The British Grand Fleet, formed in August 1914, was composed of the 1st Fleet and part of the 2nd Fleet; it comprised 35–40 capital ships (battleships and battlecruisers) along with supporting cruisers, destroyers and lighter naval units. It would be based in the great natural harbour of at Scapa Flow in the Orkney Islands, off the north of Scotland.

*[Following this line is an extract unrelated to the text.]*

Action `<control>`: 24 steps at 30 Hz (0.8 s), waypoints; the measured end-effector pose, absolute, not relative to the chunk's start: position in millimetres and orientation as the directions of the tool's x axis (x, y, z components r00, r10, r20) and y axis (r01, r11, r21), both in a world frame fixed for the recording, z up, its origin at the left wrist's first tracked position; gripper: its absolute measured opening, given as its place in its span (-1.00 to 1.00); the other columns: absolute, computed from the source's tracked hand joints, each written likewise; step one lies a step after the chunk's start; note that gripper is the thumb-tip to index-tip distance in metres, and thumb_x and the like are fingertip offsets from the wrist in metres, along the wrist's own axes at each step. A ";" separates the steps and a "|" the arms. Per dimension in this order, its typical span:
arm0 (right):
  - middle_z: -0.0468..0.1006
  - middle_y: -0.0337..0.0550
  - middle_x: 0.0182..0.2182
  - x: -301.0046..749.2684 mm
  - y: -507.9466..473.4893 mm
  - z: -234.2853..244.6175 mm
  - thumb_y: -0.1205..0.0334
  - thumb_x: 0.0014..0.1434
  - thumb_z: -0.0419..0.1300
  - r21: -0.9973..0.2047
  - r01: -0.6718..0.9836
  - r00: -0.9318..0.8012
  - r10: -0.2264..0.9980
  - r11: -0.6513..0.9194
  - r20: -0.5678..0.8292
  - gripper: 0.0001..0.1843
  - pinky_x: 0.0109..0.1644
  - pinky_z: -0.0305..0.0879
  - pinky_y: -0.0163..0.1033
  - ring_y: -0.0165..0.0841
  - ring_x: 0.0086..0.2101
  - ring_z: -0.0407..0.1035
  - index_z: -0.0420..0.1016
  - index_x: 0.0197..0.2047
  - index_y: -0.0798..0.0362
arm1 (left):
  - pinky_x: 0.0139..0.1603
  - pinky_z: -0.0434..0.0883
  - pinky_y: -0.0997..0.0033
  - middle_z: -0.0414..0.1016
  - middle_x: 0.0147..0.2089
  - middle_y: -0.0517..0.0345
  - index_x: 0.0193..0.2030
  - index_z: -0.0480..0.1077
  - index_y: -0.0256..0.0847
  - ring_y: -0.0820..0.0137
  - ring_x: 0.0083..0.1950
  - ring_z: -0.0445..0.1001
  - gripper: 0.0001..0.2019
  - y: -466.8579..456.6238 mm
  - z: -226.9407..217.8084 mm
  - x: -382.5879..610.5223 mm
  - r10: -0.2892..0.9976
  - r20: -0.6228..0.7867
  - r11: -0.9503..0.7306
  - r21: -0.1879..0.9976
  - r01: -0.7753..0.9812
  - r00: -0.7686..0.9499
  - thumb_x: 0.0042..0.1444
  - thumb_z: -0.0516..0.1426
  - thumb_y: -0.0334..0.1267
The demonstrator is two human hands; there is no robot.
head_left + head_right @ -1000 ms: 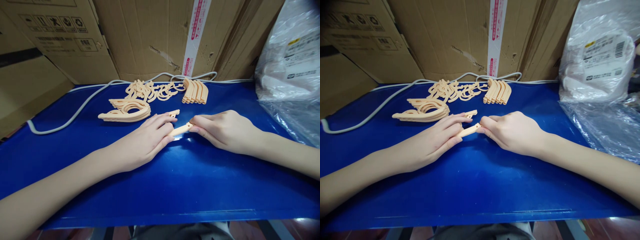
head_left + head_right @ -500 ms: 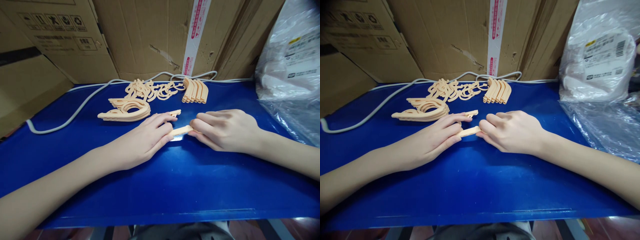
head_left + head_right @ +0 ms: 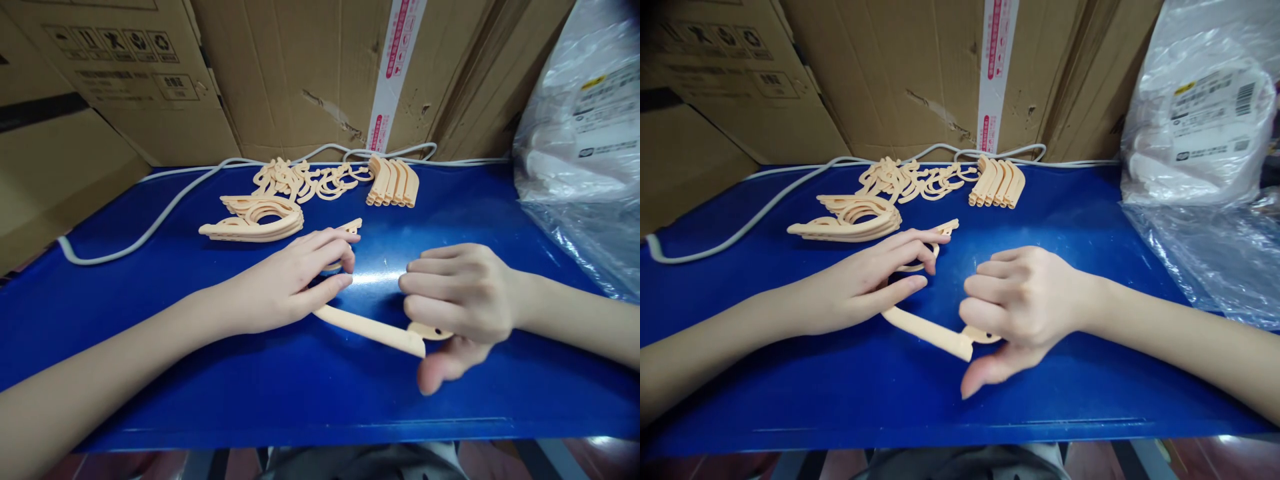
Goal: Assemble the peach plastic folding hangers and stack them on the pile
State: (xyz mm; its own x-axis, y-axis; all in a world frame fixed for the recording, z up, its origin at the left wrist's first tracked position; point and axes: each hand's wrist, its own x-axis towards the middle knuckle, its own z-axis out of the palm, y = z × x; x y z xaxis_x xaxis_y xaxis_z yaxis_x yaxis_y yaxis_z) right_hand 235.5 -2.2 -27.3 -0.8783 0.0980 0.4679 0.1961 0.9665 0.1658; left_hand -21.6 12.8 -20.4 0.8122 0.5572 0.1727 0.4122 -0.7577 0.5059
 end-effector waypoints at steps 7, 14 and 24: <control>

As the war began, German submarines initially had little success, but as we saw in the preceding chapter, things changed dramatically on 1 September 1914 with the sinking of HMS Pathfinder by a German submarine in the Forth. Admiral Sir John Jellicoe, in command of the Grand Fleet, became very concerned about the threat of submarine attack and the consequent safety of the Grand Fleet in Scapa Flow. The same day that Pathfinder was sunk, he ordered the Grand Fleet to weigh anchor and move out of Scapa Flow to sea. Audacious was at this point in HM Dockyard, Devonport, being refitted – she would rejoin the Grand Fleet at the beginning of October 1914.

The Grand Fleet began to move around the west coast of Scotland and the northern coast of Ireland, marking time until Scapa Flow could be made safe enough to take the fleet there. Initially the fleet laid up in the alternative anchorage of Loch Ewe on Scotland’s north-west coast for 17 days, before returning to Scapa Flow.

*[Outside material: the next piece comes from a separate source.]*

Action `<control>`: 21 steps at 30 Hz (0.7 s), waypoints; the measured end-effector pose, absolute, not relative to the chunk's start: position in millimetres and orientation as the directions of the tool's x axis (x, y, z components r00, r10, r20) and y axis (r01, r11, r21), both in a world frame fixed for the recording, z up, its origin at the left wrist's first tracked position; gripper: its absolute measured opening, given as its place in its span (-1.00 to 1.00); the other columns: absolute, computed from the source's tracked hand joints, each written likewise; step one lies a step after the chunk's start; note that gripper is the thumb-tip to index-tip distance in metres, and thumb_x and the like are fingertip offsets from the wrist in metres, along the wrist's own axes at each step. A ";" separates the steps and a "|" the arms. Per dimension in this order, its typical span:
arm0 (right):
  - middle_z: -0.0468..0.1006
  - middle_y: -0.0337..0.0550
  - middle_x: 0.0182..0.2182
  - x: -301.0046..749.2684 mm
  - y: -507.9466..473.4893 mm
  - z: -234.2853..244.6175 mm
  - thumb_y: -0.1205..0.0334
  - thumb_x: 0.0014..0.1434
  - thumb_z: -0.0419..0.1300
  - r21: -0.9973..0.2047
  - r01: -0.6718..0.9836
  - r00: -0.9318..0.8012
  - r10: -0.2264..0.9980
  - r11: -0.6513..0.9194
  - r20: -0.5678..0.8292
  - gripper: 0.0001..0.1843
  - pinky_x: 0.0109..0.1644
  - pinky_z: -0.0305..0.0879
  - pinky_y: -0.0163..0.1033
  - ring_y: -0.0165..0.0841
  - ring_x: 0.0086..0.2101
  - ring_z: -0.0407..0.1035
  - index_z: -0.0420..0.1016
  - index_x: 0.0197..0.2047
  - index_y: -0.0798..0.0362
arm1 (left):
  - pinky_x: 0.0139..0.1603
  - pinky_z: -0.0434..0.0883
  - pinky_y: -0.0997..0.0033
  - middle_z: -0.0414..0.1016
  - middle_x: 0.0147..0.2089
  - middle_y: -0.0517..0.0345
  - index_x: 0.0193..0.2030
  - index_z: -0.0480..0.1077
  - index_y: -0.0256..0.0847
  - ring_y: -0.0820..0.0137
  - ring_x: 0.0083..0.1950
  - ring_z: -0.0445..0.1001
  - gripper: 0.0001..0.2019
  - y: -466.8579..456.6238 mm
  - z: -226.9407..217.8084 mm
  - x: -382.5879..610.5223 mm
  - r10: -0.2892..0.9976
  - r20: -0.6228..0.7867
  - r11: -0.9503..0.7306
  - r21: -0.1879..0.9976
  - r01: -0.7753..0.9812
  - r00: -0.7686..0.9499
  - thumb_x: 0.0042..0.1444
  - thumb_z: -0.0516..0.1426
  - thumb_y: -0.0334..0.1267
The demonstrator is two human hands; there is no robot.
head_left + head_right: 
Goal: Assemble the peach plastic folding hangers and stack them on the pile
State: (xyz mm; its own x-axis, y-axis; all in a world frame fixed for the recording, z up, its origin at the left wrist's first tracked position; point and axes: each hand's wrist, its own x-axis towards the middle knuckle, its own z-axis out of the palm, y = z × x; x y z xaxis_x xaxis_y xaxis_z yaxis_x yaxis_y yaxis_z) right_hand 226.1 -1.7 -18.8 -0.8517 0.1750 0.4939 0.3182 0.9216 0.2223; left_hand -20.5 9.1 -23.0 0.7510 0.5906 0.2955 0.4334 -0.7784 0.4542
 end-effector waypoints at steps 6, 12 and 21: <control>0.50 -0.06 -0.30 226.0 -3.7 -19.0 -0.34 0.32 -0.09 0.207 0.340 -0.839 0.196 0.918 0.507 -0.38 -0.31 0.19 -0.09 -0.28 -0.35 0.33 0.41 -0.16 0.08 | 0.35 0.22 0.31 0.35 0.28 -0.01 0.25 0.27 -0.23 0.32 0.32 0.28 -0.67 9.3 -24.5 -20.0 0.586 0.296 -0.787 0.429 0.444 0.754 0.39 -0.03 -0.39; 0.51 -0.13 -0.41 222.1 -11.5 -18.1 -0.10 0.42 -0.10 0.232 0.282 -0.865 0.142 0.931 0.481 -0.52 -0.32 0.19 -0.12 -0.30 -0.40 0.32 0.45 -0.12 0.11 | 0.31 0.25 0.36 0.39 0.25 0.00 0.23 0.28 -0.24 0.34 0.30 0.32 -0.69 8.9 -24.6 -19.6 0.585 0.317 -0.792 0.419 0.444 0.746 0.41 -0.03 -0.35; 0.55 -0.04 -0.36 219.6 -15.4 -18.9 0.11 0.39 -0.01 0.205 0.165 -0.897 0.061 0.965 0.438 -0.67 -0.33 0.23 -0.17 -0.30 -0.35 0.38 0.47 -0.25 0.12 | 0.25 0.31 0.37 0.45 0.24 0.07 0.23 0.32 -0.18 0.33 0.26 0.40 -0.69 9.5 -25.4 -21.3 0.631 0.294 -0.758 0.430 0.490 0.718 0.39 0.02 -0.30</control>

A month later, on 17 October 1914, the fleet put to sea again from Scapa Flow, but this time Loch Ewe was regarded as unsafe because a submarine had been reported near there 10 days earlier. The Grand Fleet thus retreated even further from the enemy, to Lough Swilly in the north of Ireland, where the 2nd Battle Squadron, including the recently refitted Audacious, would be based for some months.

As we saw in the preceding chapter, the loss of Pathfinder was quickly followed by the sinking of the three armoured cruisers Aboukir, Hogue and Cressy, with great loss of life by a single submarine, U 9, on 22 September 1914. Then, on 15 October 1914, the same German submarine, U 9, sank the British protected cruiser HMS Hawke with the loss of some 500 men.

By now, every report of a submarine was causing grave consternation. In Scapa Flow, the Grand Fleet had been thought safe from attack – but lookouts, now on full alert, began to see German submarines all around, and constant alarms were being raised.

Now fully aware of the potential of the submarine threat, when the Admiralty examined the anti-submarine defences at Scapa Flow, naval commanders were staggered to find just how poor the defences were for the fleet. The astonishing success of the German submarine would subsequently cause the First Lord of the Admiralty, Winston Churchill, to change his view about utilising submarines in the Royal Navy.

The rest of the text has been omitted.